WORK INSTRUCTION :: Only the lines from the first line of the entries through the line with "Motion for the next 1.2" belong in the answer, each restated word for word and without pictures.

DATA SUPPLIED ::
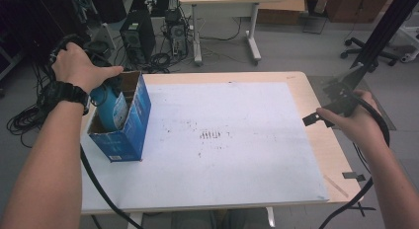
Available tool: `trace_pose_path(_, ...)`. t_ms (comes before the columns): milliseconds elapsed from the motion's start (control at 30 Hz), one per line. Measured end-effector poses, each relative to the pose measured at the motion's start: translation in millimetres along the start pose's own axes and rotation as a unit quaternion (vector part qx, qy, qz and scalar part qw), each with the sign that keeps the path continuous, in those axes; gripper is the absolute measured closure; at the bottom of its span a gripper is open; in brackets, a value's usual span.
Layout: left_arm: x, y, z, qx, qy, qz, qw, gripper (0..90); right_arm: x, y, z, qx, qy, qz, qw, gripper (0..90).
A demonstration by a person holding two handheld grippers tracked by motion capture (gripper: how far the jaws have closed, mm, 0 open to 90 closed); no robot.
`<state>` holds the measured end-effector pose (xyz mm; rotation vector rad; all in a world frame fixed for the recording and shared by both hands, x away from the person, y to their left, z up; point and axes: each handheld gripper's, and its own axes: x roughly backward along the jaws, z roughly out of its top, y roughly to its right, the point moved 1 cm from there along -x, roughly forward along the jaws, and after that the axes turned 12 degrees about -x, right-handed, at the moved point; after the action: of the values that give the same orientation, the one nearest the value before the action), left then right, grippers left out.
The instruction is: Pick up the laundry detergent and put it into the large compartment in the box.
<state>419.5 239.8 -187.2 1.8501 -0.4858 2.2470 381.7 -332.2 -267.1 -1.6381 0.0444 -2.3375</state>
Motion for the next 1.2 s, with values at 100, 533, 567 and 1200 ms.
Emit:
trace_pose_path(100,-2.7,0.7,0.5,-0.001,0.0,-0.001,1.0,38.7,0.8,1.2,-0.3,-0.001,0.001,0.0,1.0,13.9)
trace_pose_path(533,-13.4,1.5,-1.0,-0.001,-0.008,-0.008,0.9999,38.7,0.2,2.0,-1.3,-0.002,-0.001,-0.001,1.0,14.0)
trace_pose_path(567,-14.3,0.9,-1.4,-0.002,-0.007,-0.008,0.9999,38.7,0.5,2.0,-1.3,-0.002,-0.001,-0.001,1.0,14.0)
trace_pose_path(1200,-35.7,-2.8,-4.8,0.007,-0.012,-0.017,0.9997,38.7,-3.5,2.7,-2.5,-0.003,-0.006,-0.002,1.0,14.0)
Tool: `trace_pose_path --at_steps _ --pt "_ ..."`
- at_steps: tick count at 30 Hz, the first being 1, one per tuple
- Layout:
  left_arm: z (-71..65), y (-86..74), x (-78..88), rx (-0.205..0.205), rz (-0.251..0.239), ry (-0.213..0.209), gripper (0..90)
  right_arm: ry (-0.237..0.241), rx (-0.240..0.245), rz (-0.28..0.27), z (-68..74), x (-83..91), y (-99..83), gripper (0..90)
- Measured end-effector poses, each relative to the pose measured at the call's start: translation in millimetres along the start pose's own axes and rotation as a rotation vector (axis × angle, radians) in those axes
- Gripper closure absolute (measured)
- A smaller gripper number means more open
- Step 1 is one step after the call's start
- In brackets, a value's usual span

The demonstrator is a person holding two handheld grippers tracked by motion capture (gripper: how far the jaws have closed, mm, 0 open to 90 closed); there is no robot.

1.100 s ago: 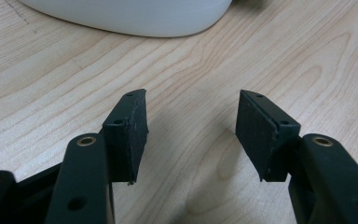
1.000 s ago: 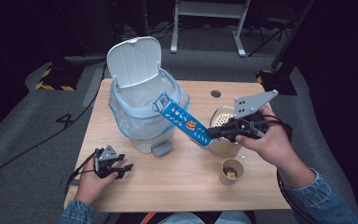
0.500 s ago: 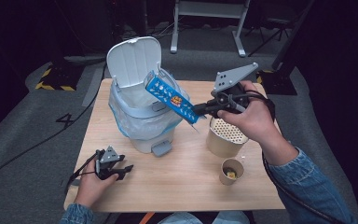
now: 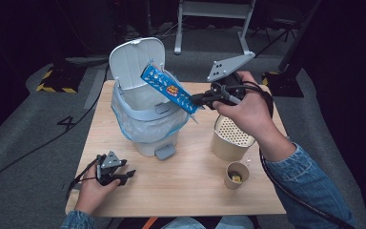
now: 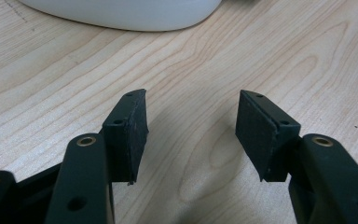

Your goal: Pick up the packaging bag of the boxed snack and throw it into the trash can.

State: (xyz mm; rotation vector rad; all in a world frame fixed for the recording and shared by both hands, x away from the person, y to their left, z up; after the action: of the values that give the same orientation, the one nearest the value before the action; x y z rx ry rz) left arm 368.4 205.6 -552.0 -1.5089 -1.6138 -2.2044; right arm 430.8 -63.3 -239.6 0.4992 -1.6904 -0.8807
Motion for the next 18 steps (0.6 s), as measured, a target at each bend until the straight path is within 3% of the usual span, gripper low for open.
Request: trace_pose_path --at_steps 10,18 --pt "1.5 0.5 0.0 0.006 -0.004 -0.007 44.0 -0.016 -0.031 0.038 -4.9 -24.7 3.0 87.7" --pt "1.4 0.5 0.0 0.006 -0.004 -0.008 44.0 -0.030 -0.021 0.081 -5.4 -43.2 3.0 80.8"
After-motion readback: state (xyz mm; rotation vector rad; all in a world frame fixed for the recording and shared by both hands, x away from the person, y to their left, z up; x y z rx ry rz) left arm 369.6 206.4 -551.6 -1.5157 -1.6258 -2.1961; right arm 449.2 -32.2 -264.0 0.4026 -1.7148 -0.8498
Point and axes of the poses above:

REPLY ::
Available tool: `trace_pose_path(_, ...)`. t_ms (comes before the columns): milliseconds elapsed from the motion's start (control at 30 Hz), one per line. Measured end-effector poses, each relative to the pose measured at the motion's start: translation in millimetres along the start pose's own axes and rotation as a unit quaternion (vector part qx, qy, qz and scalar part qw), each with the sign that keeps the path continuous, in those axes; gripper is the absolute measured closure; at the bottom of its span a gripper is open; in brackets, a value's usual span.
Layout: left_arm: x, y, z, qx, qy, qz, qw, gripper (0..90); right_arm: x, y, z, qx, qy, qz, qw, gripper (0..90).
A demonstration by a person holding two handheld grippers tracked by motion capture (gripper: how far the jaws have closed, mm, 0 open to 90 closed); no robot.
`<state>` holds the measured end-effector pose (xyz mm; rotation vector rad; all in a world frame fixed for the recording and shared by both hands, x away from the person, y to their left, z up; point and axes: each handheld gripper's, and its own axes: x roughly backward along the jaws, z roughly out of its top, y roughly to its right, the point moved 1 cm from there along -x, roughly forward along the jaws, and after that the axes turned 12 degrees about -x, right-handed, at the moved point; after the action: of the values that give the same orientation, the one nearest the value before the action), left then right, grippers left out.
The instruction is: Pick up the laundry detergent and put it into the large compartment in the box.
<state>419.5 239.8 -187.2 1.8501 -0.4858 2.2470 381.7 -332.2 -267.1 -1.6381 0.0444 -2.3375</state>
Motion for the next 1.2 s, with values at 100, 533, 567 and 1200 ms.

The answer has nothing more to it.